I guess I find it hard (not knowing what all these emails are) to get
my head around needing an email-style random access to 145k emails in
> BTW, the best way would be to have this header in a different file,
> but Mutt has no way to support that. Alternatively, I could modify
> my tool to cache the Message-Id -> filename mapping, since this is
> what I actually need.
> When I wrote my tool, I thought that such a cached mapping would be
> useless because the mailbox would have to be read by Mutt anyway.
> So, there's still something I don't understand: after dropping the
> caches, why is Mutt fast to read the mailbox (about 1 minute), but
> not my tool (about 30 minutes)?
Because mutt caches, and its caches are persistent.
The default location (not in the man page, I think) is
for the headers, and its parent for the emails themselves.

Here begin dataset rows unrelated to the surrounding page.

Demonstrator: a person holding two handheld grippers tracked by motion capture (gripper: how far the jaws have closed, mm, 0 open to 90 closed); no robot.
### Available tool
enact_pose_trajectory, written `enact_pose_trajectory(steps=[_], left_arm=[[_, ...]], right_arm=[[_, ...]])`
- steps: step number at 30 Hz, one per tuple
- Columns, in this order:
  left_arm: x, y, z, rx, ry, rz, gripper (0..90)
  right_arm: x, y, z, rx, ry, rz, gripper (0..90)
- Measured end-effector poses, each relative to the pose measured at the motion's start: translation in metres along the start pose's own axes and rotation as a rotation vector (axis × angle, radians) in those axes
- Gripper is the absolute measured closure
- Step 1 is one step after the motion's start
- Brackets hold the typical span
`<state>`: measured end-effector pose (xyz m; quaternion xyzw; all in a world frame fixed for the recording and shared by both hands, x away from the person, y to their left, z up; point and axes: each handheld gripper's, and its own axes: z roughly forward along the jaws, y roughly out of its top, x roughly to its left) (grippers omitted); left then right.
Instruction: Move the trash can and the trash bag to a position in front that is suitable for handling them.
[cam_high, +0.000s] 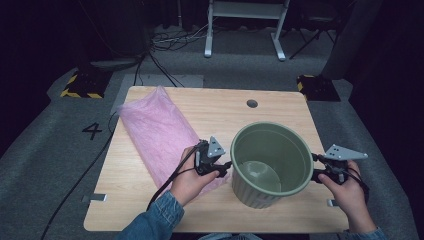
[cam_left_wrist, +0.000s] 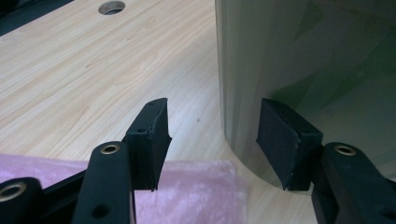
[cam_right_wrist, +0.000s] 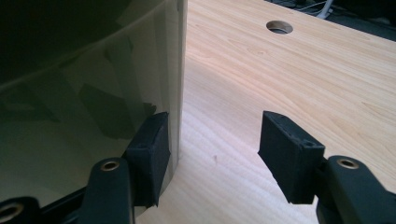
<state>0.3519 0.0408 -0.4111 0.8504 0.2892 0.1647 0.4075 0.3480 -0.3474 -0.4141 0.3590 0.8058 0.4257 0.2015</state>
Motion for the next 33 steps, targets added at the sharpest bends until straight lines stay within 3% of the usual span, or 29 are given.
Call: enact_pose_trajectory(steps=[5, 10, 12, 18, 21, 28, 33], left_arm=[[-0.013, -0.012, -0.008, 0.009, -0.012, 0.018, 43.9], [-0.011, -0.027, -0.013, -0.023, -0.020, -0.010, 27.3], [-0.007, -0.032, -0.015, -0.024, 0.008, -0.012, 24.4], [0.010, -0.048, -0.024, -0.057, 0.081, -0.050, 19.9], [0.021, -0.058, -0.031, -0.042, 0.158, -0.090, 23.8], [0.053, -0.083, -0.048, 0.014, 0.246, -0.205, 24.1], [0.077, -0.100, -0.060, 0.037, 0.302, -0.275, 25.3]], right_arm=[[0.012, -0.010, -0.008, -0.011, 0.016, 0.011, 43.5], [0.014, -0.027, -0.008, -0.005, 0.047, 0.011, 34.1], [0.012, -0.037, -0.002, 0.031, 0.051, 0.009, 34.1], [0.006, -0.060, 0.020, 0.131, -0.001, -0.002, 31.2], [0.001, -0.068, 0.025, 0.145, -0.030, 0.006, 29.9], [-0.008, -0.081, 0.034, 0.158, -0.038, 0.029, 28.0], [-0.010, -0.083, 0.036, 0.134, -0.035, 0.055, 26.4]])
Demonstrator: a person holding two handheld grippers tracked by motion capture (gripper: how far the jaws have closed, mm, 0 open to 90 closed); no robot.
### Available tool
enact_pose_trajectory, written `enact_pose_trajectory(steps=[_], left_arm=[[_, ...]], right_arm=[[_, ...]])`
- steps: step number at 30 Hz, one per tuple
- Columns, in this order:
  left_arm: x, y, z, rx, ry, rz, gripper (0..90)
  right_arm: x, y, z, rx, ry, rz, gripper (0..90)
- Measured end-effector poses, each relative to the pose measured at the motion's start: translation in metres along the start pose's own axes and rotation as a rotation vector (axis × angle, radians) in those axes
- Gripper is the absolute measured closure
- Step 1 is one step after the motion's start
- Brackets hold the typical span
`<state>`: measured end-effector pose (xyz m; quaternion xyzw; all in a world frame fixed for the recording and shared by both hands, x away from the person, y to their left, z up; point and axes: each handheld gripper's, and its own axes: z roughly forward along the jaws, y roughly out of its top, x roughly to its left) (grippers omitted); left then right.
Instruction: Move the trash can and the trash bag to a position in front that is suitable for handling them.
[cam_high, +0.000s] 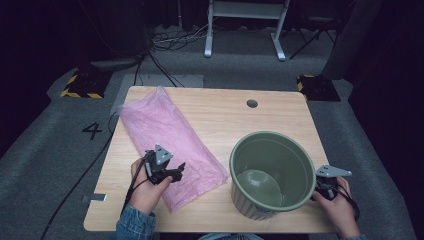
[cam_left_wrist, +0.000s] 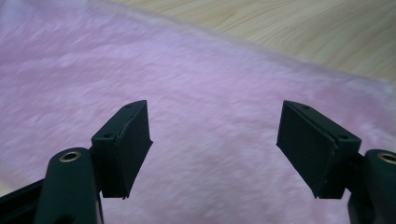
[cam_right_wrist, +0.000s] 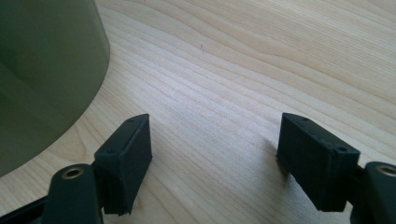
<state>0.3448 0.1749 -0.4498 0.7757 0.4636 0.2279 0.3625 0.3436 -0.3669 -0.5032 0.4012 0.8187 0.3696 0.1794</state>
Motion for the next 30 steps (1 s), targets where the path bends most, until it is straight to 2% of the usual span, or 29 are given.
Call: enact_pose_trajectory(steps=[2, 5, 7, 11, 14, 19, 23, 25, 30], left_arm=[[0.012, -0.004, -0.001, 0.003, 0.025, -0.039, 25.0], [0.027, -0.010, -0.002, 0.015, 0.081, -0.075, 24.0], [0.037, -0.015, -0.003, 0.018, 0.096, -0.107, 23.6], [0.052, -0.024, -0.003, 0.021, 0.135, -0.158, 22.3], [0.059, -0.031, 0.001, 0.055, 0.171, -0.187, 21.9], [0.067, -0.041, 0.011, 0.103, 0.164, -0.255, 21.9], [0.066, -0.046, 0.015, 0.120, 0.092, -0.301, 22.0], [0.065, -0.047, 0.016, 0.117, 0.087, -0.295, 21.9], [0.060, -0.045, 0.022, 0.124, 0.108, -0.246, 20.6]], right_arm=[[0.000, 0.000, 0.000, 0.000, -0.001, -0.001, 26.3], [0.001, 0.000, 0.000, 0.000, -0.003, -0.001, 26.2], [0.001, 0.000, 0.000, 0.000, -0.003, -0.001, 26.2], [0.001, 0.000, 0.000, 0.001, -0.005, -0.001, 26.1], [0.001, 0.000, 0.000, 0.000, -0.003, 0.001, 26.0], [0.000, 0.000, 0.000, 0.001, -0.002, 0.000, 25.8], [0.000, 0.001, 0.001, 0.003, 0.002, -0.004, 24.5], [0.000, 0.002, 0.002, 0.005, -0.004, -0.005, 23.8], [0.001, 0.002, 0.003, 0.004, -0.001, -0.004, 23.5]])
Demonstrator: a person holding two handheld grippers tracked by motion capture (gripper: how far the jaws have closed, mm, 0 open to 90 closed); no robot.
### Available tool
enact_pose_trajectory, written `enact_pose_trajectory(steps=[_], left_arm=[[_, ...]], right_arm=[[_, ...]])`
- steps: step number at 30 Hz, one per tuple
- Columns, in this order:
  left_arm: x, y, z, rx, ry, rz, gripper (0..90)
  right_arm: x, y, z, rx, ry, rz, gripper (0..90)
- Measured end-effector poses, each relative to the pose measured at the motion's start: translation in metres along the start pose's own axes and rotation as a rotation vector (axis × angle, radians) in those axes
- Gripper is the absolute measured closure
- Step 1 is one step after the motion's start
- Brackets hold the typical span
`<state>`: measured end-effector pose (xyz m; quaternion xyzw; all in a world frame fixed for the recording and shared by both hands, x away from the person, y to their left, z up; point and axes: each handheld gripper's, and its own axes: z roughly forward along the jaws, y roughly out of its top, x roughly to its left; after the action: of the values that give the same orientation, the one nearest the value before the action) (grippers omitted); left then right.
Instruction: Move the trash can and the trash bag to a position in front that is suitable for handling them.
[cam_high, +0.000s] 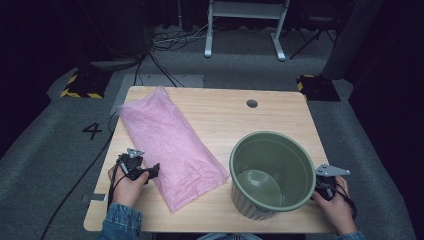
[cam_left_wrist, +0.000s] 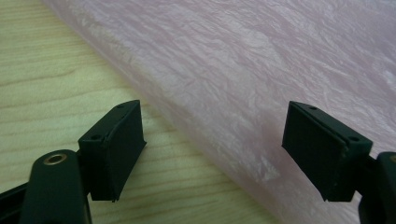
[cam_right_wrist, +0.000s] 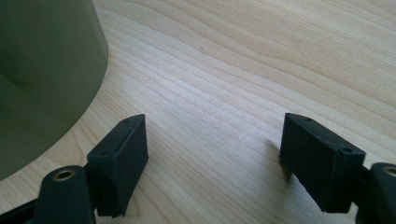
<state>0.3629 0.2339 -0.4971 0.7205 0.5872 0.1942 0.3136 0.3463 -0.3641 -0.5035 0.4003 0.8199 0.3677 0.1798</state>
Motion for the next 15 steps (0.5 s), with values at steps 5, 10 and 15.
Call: enact_pose_trajectory(steps=[5, 10, 15], left_arm=[[-0.005, 0.009, 0.014, 0.000, 0.036, 0.061, 17.4], [-0.006, 0.013, 0.019, -0.012, 0.036, 0.066, 16.2], [-0.009, 0.011, 0.020, -0.084, 0.009, 0.089, 45.4]], right_arm=[[0.000, 0.000, 0.000, 0.000, 0.000, 0.000, 23.5], [0.000, 0.000, 0.000, 0.000, 0.000, -0.001, 23.5], [0.000, 0.000, 0.000, 0.000, 0.000, -0.001, 23.5]])
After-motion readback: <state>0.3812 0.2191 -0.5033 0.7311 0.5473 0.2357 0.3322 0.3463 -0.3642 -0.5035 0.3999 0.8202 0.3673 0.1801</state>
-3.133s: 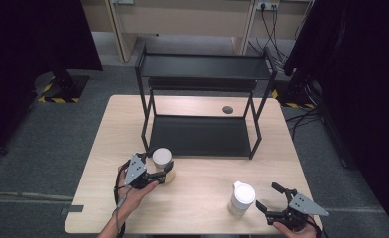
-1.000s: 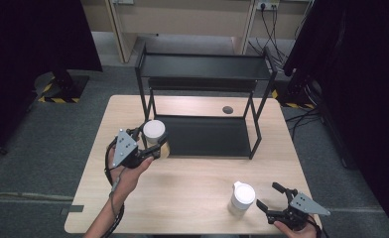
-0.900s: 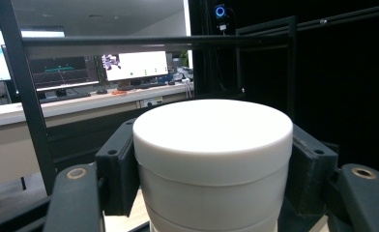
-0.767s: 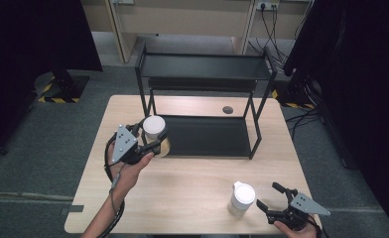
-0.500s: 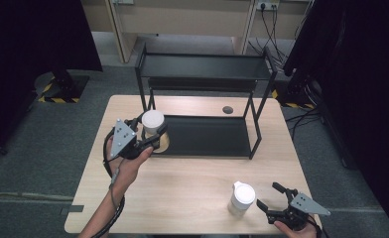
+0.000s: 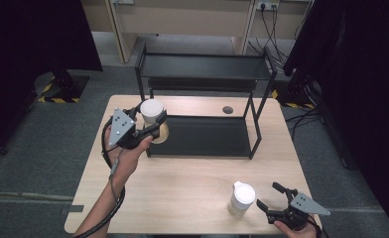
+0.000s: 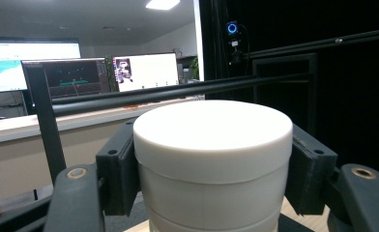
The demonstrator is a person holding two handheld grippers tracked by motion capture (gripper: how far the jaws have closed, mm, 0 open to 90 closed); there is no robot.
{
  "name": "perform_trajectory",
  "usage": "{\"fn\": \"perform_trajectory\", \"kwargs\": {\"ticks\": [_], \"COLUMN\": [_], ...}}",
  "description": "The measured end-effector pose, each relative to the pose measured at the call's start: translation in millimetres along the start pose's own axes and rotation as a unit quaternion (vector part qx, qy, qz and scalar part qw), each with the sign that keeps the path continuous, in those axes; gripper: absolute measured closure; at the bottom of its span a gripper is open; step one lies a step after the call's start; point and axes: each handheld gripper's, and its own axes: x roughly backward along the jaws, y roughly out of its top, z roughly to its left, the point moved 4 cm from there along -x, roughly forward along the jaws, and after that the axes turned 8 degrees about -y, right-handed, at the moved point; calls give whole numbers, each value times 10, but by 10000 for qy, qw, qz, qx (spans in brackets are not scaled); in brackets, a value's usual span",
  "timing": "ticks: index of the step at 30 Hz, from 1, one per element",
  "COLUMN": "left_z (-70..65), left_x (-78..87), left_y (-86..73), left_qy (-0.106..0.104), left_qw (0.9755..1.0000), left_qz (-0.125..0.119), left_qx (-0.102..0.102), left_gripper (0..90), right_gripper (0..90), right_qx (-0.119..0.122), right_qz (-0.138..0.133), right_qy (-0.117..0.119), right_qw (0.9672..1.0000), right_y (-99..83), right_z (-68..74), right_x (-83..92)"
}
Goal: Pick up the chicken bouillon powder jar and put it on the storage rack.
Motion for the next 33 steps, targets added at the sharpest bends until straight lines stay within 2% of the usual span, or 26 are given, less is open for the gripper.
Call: {"fn": "perform_trajectory", "kwargs": {"ticks": [12, 33], "left_z": [43, 141], "left_x": [-100, -298], "left_y": [161, 390], "left_qy": [53, 159], "left_qw": [9999, 9997], "left_qz": [-156, -169], "left_qx": [6, -12], "left_gripper": [334, 334], "right_gripper": [94, 94], "right_qx": [-12, -65], "right_qz": [-3, -16], "right_qy": [-5, -22], "right_qw": [10000, 10000], "right_y": [-1, -7], "right_z": [-1, -7], "right_x": [0, 3]}}
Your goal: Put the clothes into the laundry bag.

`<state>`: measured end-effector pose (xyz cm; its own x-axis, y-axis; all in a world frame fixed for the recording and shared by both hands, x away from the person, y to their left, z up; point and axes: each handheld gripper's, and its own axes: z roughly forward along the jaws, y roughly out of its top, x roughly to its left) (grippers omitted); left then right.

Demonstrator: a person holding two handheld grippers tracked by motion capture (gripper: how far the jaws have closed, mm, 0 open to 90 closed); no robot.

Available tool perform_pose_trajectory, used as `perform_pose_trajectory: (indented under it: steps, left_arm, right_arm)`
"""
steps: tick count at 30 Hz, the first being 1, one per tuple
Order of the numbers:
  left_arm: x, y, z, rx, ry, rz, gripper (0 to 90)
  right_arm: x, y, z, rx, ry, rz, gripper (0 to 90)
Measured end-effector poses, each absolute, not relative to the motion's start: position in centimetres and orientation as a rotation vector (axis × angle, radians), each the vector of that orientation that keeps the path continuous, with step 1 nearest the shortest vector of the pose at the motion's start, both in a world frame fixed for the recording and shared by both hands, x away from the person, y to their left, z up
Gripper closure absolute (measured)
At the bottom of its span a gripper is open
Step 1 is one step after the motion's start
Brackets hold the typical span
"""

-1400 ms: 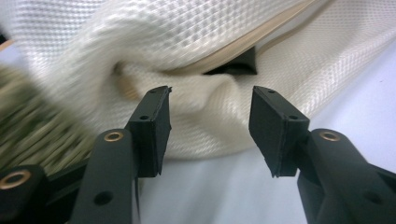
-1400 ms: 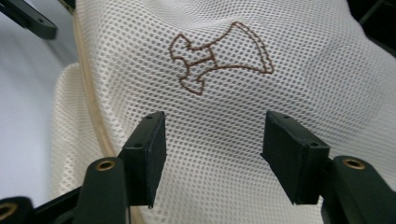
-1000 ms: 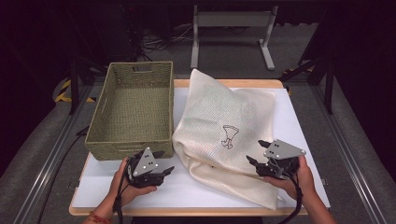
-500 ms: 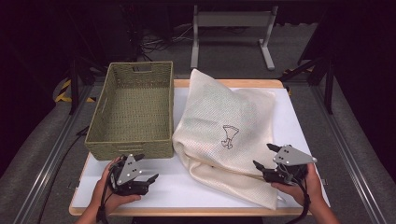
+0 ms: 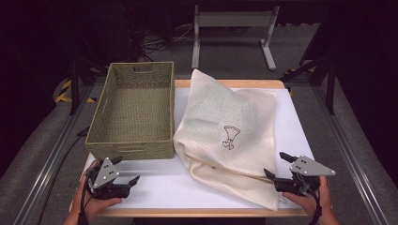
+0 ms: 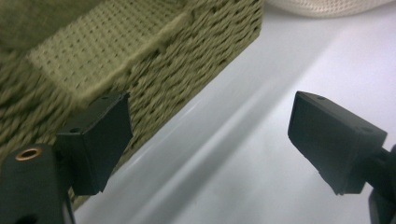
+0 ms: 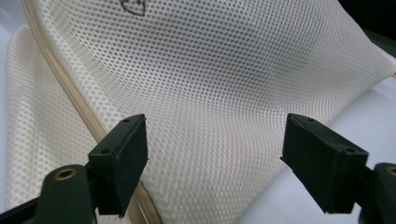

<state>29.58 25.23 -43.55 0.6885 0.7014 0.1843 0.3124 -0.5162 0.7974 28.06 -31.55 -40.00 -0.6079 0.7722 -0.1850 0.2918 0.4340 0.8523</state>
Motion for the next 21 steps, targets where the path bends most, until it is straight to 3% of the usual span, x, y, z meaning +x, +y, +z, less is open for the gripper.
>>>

Now, I'm taking this from a system with no maildir folders, so my
caches are for external emails where it caches *both* headers and
bodies. No need for the latter with maildirs of course.
> I meant that with the maildir format, an individual change just
> modifies the message file: this is very fast. With the mbox format,
> the whole file containing all the messages needs to be copied...
I agree, maildir is a much better choice than mbox.
> > Have you considered running a local IMAP server to handle this (and
> > any other) maildir?
> There would be other problems. All the tools would have to talk
> with this server... and for instance, mairix doesn't support IMAP.
Is this correct?
But I don't understand why, if you're running mairix, you need to scan the
emails yourself. Hasn't mairix done this already? (As well as mutt.)
> > Handling those volumes of email must be bread and butter to hosting
> > services. I assume such servers build persistent caches of the
> > emails rather than just depending on the filesystem's.
> Then this wouldn't solve the problem since the slowness I observe
> occurs only when the caches are empty (typically after a reboot).
> But actually, as I've said above, only with my tool, not with Mutt.
As said, mutt caches, so you seem to have at least two cache databases
for your emails already. Is there some way you could use those?